* [PROBLEM TO SOLVE] Scan the data below. Pull out each line where "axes" occurs.
┌─ INFORMATION SHOWN
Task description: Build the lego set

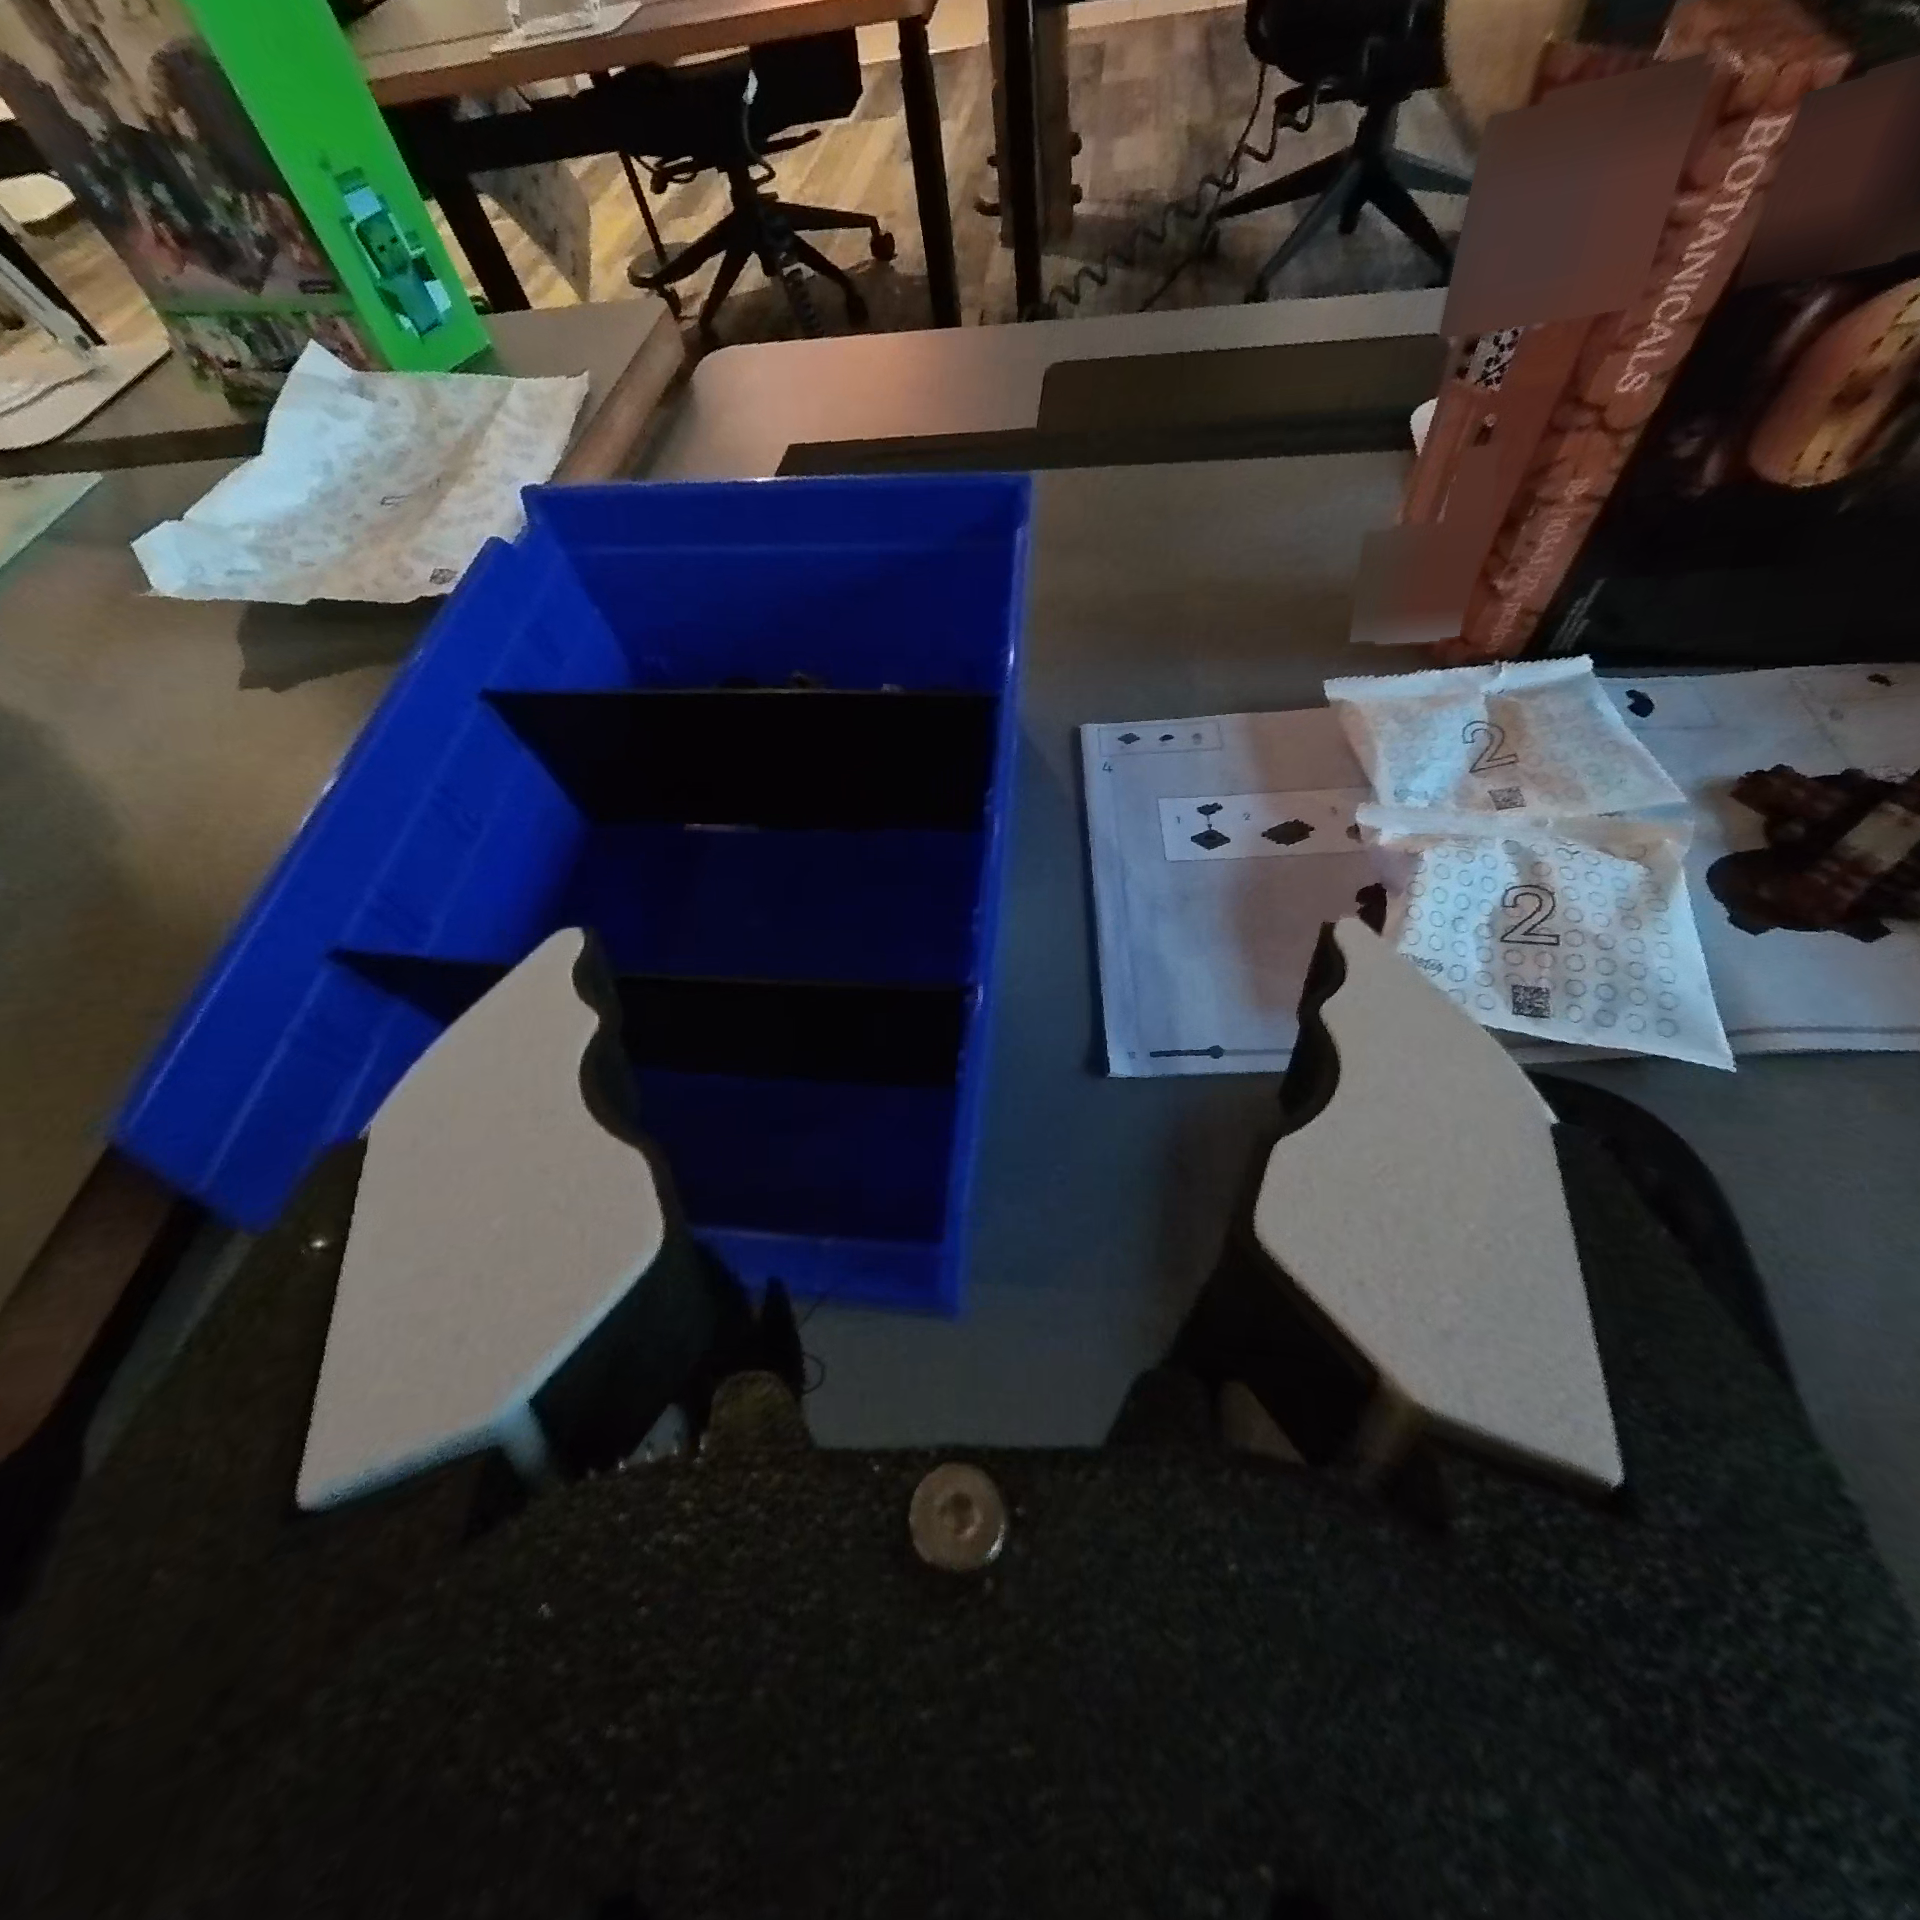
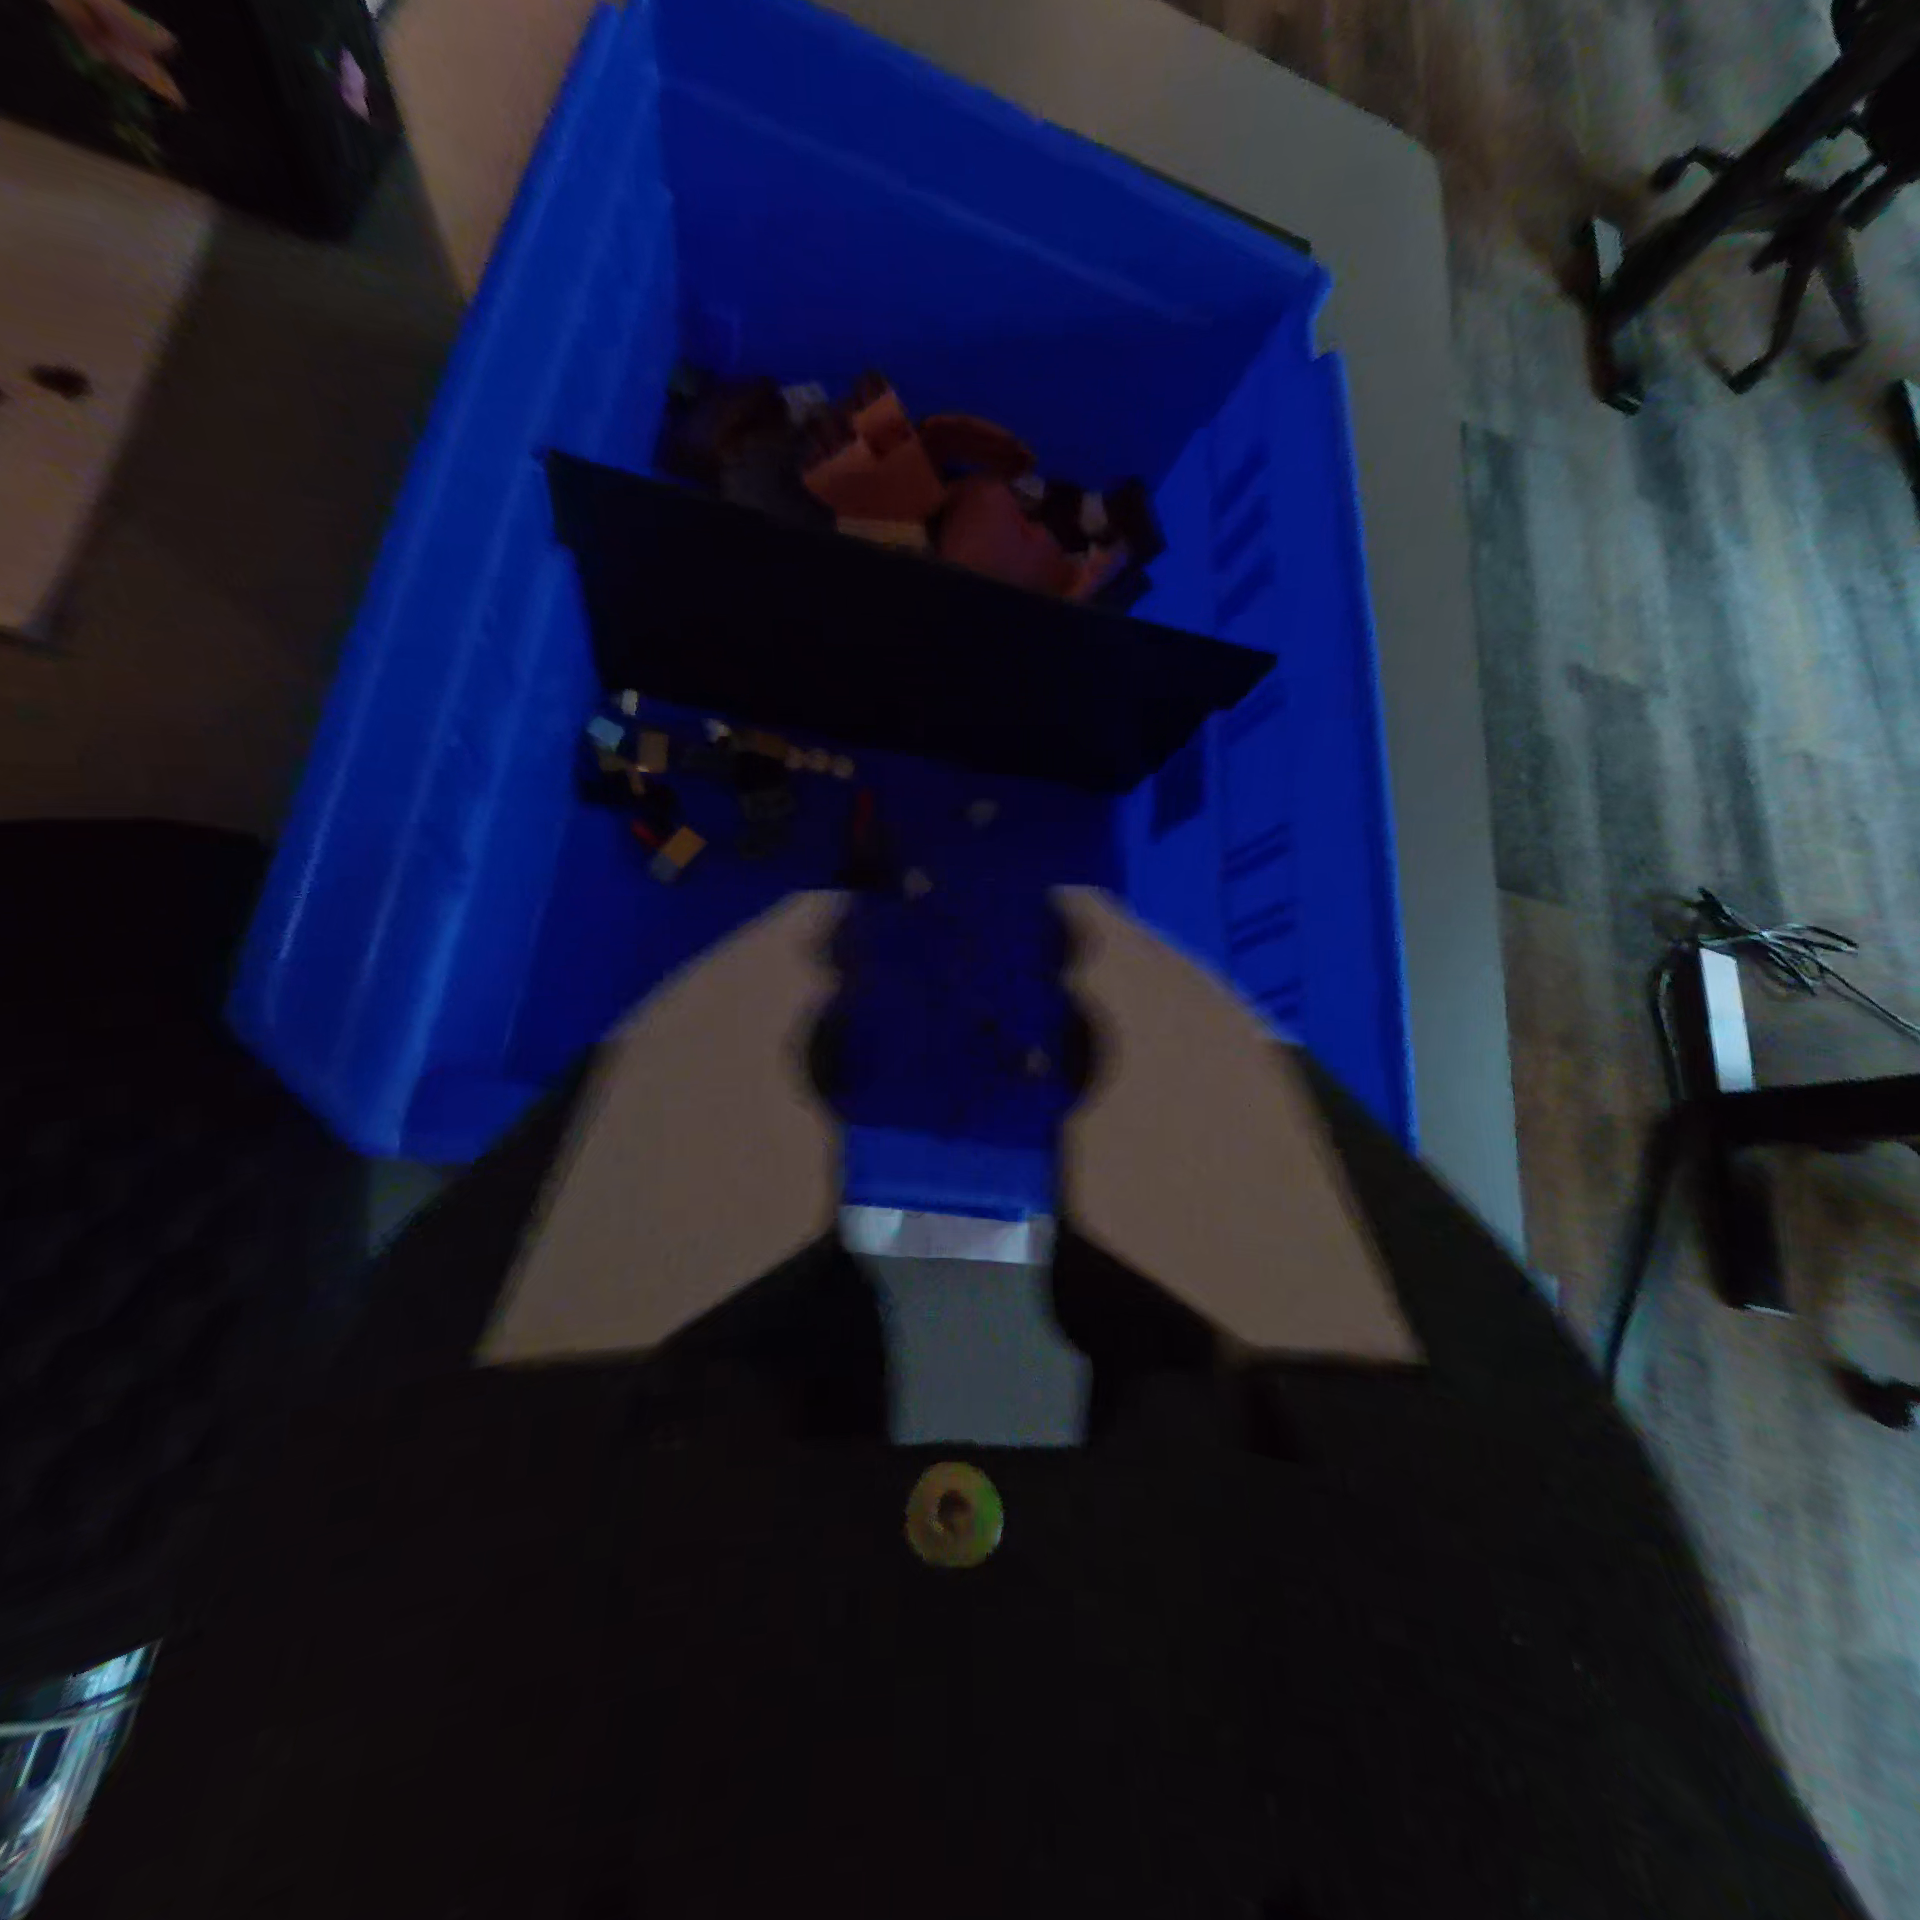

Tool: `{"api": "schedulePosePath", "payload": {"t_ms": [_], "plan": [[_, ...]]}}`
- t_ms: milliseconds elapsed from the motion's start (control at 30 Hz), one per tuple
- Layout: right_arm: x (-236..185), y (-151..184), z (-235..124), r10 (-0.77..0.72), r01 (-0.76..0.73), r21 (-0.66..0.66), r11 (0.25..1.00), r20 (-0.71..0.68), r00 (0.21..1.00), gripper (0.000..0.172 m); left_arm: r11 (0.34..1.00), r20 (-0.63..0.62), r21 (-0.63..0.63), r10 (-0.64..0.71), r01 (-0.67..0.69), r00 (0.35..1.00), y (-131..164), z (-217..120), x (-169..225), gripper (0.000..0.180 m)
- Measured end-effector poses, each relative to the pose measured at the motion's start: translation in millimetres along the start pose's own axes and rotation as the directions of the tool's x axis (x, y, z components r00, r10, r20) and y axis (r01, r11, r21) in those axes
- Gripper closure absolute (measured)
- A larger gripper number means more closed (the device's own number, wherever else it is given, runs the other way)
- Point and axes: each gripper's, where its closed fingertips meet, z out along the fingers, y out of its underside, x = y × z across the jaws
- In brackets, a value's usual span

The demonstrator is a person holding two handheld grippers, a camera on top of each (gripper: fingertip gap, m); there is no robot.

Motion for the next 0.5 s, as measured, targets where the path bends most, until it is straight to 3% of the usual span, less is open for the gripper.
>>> {"api": "schedulePosePath", "payload": {"t_ms": [33,67,133,200,300,433,500], "plan": [[0,0,1,-0.007,0.007,-0.015,1.0,-0.01,1.0,0.109,1.0,-0.001,0.0,0.0,0.0,1.0,0,0,0,0.056],[2,0,3,-0.015,0.015,-0.03,0.999,-0.029,0.999,0.097,1.0,-0.001,0.0,-0.001,0.001,1.0,1,0,0,0.056],[3,-2,7,-0.024,0.022,-0.042,0.999,-0.037,0.999,0.093,1.0,-0.003,0.0,0.001,-0.001,1.0,1,0,0,0.057],[1,-8,10,-0.016,0.015,-0.029,0.999,-0.018,1.0,0.105,1.0,-0.003,-0.001,0.001,-0.001,1.0,2,1,0,0.056],[-3,-29,16,-0.019,0.018,0.042,0.999,0.03,0.999,0.168,1.0,0.001,0.004,-0.001,0.001,1.0,1,0,-2,0.057],[2,-62,38,0.0,-0.005,0.096,0.995,0.047,0.999,0.171,1.0,-0.003,0.008,-0.004,0.004,1.0,0,1,-3,0.058],[3,-77,52,0.016,-0.022,0.122,0.992,0.053,0.998,0.165,1.0,-0.004,0.005,-0.003,0.003,1.0,1,1,-2,0.058]]}}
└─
* [TASK RESULT]
- Measured end-effector poses, each relative to the pose measured at the motion's start: translation in millimetres along the start pose's own axes and rotation as the directions of the tool's x axis (x, y, z components r00, r10, r20) and y axis (r01, r11, r21) in those axes
- Point and axes: each gripper's, where its closed fingertips meet, z out along the fingers, y out of its underside, x = y × z across the jaws

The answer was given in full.